- **Given material**:
• • • • • • •

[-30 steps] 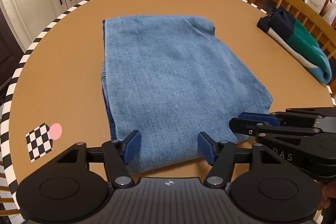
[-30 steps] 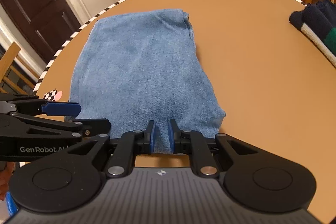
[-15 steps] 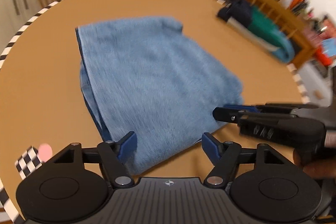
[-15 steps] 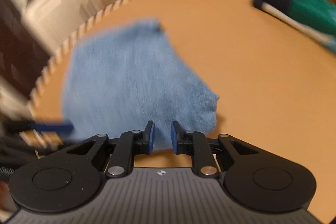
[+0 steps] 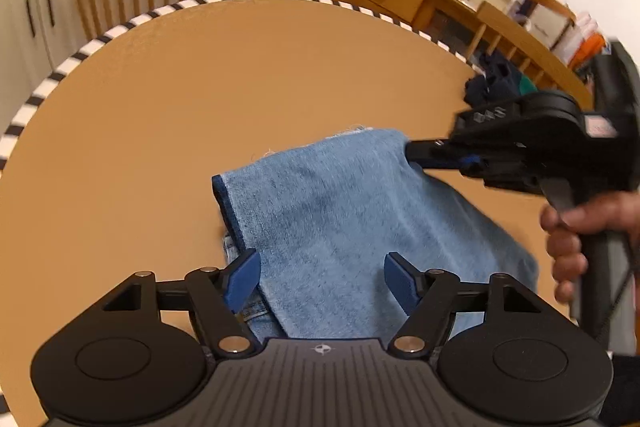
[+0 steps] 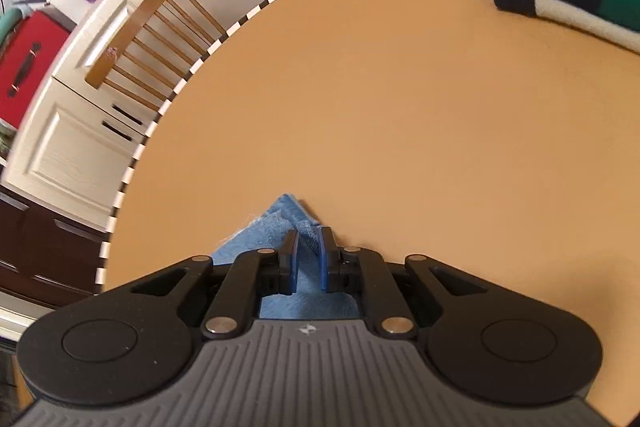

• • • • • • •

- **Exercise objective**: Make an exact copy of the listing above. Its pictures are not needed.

- **Your solution**:
[-30 steps] 
[-30 steps] 
[-15 steps] 
[-15 steps] 
[+0 steps] 
[+0 steps] 

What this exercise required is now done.